Im way over due for an update.
I have 8 days until I move 5 hrs north west to my propert I am calling 'Utopia'. Utopia is where I am going to grow my own fruit and veg. We will rescue chickens and hope they lay us eggs. My daughter says the land I have brought IS big enough to put our 2 future horses on, I didnt think it was.
Im currently living in a huge family house that used to have 4 generations of my family in it...6 people in total. I nursed my grandfather and grandmother at home as long as I could. They only spent a few weeks each in hospital before passing on. They were in their 90's and had fullfilled a good life. Their passing was the right time for them. Nan faded quick after pop died as he was her soul mate.
My sister moved out and got married , leaving Dad, me and my daughter. Dad had Asbestosis, Lead poisoning and Emphysema all in his lungs. He worked but needed a lot of assistance at home.
Dad worked full time. Then got sick on wed. Sat I called an ambulance. The following Wed we turned off his life support.
The Drs said they didnt understand how dad was managing to work. He had no lung left when we got to hospital. All the air sacs had popped. His only option on "living" was a tracheotomy and being bed bound and nursed by me 24/7. Dad was a proud man and would definately not have wanted that.

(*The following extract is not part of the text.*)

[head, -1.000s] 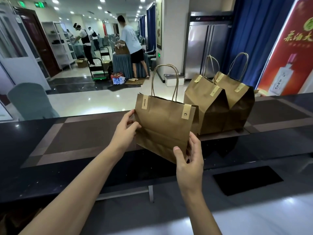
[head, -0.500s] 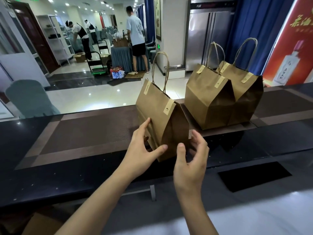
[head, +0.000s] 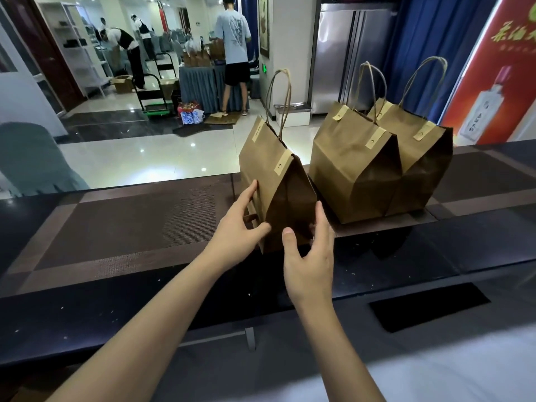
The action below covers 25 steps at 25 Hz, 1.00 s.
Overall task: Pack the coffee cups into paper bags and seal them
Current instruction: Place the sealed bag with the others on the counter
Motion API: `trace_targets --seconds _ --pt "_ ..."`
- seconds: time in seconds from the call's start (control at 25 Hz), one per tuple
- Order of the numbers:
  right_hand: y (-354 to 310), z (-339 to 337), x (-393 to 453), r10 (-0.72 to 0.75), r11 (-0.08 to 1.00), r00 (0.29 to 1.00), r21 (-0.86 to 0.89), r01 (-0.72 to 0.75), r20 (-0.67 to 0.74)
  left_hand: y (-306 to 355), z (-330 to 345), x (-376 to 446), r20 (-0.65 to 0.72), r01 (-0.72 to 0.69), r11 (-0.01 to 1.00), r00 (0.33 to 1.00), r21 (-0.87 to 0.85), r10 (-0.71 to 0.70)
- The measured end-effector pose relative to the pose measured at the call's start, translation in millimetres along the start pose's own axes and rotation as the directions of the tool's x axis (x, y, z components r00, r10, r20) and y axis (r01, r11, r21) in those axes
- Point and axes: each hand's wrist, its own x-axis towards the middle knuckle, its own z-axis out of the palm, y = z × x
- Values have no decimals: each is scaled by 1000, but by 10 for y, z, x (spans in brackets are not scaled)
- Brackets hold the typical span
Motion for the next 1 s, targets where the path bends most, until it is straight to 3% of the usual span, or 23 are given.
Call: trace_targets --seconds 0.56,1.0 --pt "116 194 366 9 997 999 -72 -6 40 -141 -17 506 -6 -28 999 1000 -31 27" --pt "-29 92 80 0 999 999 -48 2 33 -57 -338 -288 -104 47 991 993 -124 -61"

About 18 months before this dad was in hospital with swine flu and pneumonia. He was in for 3 months. The day I took him to hospital they could not get his breathing stabilised. It got to the point they were about to do the tracheotomy. I was told there was a chance things could go wrong and if his heart stopped, what did I want to do? I said 'We cant lose him yet. Do all you can and make him live'.
I didnt feel this was my choice to make. Once dad recovered I told him whst happened as he had no memory of the first few days. I asked my dad what he wanted to do if I was faced with this decision again. I told him I understood if he was sick and tired of being sick and tired. It had been a 12 year battle.
Dad asked me to 'let me go mate'. So when faced with this decision again, I carried out dads wishes. We held him while the life support was removed and propofol was increased. It took 10 minutes for him to pass. We held him. We watched him change colour. We heard him take his last dying gasps.
My only solace was my sister andbi got to do what dad wanted done. This was dads choice, not ours.